▶ **Instructions to follow**:
Copy each line of the listing that includes "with".

▶ **Material provided**:
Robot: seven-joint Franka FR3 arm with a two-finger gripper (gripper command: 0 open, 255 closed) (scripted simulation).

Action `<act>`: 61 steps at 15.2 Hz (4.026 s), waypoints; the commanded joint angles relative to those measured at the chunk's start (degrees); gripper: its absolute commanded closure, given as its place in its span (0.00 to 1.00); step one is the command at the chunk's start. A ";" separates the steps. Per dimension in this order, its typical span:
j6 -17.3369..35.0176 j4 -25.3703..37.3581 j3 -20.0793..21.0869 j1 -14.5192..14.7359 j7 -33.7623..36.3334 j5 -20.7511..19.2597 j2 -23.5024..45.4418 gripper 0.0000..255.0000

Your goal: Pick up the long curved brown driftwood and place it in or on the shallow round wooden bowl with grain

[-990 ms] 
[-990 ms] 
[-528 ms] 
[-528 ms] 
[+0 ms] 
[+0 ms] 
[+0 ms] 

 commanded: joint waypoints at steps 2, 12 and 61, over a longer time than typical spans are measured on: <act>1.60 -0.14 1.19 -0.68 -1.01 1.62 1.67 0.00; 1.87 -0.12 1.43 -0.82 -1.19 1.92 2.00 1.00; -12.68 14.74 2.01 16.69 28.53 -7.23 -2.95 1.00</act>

▶ **Answer for the task**:
Robot: seven-joint Franka FR3 arm with a two-finger gripper (gripper command: 0 open, 255 closed) (scripted simulation).
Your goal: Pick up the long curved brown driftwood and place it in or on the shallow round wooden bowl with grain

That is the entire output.